## ASSIGNMENT
Answer with only the number of lines below where "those" appears.

Saved data entries
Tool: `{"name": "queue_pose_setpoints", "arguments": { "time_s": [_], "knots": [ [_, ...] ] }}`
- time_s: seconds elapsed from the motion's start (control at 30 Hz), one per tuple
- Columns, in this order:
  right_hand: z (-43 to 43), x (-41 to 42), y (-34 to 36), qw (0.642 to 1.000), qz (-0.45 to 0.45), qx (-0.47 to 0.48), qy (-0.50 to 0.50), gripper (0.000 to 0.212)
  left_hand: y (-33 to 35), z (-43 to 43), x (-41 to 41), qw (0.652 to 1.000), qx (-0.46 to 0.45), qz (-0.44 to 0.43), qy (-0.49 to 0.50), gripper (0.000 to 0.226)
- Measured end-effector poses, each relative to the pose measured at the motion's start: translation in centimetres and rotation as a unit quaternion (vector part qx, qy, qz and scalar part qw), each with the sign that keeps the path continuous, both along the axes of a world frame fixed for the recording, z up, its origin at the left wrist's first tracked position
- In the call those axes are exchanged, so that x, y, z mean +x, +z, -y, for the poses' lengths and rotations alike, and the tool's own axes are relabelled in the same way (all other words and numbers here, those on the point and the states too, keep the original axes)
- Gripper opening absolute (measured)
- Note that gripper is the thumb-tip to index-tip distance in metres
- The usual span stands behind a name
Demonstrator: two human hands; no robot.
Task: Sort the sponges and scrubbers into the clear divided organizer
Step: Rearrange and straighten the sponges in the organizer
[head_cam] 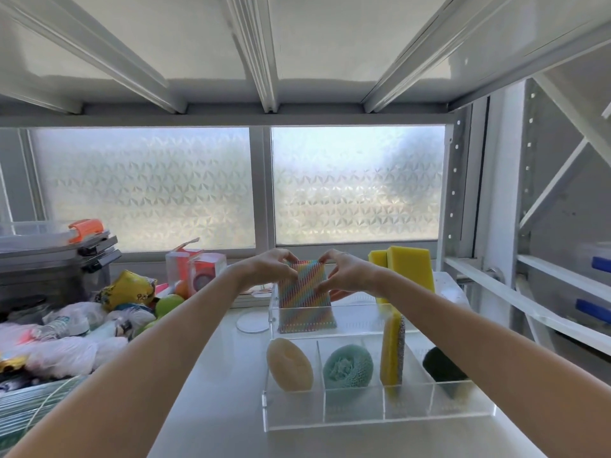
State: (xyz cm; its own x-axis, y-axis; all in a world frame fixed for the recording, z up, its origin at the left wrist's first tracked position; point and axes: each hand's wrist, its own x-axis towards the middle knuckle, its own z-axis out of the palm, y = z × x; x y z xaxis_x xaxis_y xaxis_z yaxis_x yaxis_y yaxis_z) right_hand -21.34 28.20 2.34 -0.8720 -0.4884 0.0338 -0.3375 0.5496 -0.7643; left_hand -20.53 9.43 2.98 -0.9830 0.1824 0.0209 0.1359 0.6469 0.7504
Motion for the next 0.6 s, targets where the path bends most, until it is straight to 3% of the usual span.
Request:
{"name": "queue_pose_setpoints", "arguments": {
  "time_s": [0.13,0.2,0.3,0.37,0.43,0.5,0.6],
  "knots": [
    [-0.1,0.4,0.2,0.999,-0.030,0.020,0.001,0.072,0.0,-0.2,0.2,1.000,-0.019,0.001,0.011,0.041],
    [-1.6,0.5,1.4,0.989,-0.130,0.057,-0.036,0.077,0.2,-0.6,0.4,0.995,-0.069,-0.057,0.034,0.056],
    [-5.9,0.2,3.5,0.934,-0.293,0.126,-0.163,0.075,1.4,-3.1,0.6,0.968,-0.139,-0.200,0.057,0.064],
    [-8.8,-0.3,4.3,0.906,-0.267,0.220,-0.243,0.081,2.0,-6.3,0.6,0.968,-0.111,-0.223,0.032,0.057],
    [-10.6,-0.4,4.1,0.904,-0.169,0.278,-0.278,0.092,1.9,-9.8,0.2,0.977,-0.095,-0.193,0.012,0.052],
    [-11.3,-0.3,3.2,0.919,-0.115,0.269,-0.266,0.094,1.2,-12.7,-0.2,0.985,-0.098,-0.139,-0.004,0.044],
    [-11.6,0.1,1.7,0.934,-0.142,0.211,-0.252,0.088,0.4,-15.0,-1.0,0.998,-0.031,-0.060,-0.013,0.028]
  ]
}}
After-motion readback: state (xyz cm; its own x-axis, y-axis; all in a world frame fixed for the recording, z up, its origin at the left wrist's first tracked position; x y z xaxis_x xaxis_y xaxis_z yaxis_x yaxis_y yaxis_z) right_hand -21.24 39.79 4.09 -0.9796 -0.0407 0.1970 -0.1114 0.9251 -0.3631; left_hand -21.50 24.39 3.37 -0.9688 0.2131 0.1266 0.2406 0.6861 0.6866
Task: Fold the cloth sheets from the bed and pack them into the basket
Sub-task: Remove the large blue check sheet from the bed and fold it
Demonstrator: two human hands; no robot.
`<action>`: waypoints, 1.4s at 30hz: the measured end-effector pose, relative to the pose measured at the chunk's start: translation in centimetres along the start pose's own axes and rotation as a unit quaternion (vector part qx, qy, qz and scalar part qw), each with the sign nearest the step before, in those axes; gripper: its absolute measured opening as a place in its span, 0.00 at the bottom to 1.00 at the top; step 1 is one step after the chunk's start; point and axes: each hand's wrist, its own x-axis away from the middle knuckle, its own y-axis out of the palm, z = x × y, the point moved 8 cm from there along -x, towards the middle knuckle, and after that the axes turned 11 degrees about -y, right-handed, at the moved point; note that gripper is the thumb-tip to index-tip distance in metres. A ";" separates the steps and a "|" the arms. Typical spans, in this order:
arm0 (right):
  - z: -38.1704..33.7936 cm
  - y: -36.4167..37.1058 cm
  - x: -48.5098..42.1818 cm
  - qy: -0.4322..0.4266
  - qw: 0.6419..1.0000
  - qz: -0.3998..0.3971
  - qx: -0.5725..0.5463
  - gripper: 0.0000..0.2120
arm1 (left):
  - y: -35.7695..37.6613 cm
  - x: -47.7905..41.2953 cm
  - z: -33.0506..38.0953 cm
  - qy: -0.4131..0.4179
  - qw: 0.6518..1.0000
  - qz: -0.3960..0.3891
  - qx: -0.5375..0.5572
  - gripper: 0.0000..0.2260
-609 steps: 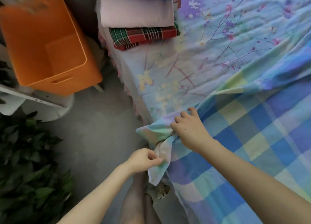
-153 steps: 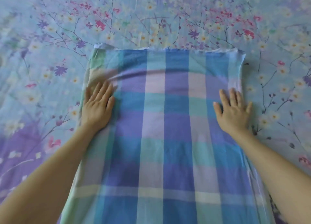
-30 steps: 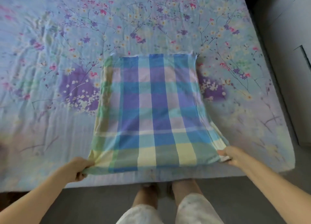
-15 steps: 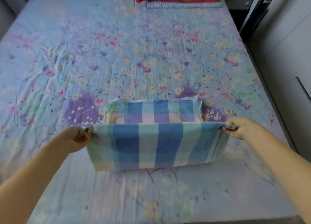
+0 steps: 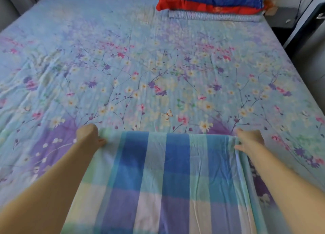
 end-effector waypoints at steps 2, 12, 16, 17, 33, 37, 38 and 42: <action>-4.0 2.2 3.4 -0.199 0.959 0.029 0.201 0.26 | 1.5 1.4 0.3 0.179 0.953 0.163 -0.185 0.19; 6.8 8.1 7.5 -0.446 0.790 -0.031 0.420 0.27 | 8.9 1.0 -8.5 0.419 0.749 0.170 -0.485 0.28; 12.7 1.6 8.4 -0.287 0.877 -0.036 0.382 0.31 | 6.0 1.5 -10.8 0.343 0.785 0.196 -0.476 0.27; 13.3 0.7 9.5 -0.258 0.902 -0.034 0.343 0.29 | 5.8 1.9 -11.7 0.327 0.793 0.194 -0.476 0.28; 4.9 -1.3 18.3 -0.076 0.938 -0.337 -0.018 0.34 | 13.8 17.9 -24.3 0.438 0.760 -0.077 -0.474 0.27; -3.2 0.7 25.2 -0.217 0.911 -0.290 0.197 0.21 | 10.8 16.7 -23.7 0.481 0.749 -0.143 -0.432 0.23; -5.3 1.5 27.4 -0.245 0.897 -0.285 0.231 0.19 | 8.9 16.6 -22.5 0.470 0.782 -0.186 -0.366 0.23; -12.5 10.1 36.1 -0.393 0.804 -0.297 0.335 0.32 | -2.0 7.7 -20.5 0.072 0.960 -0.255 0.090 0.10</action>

## EXPECTED ANSWER
2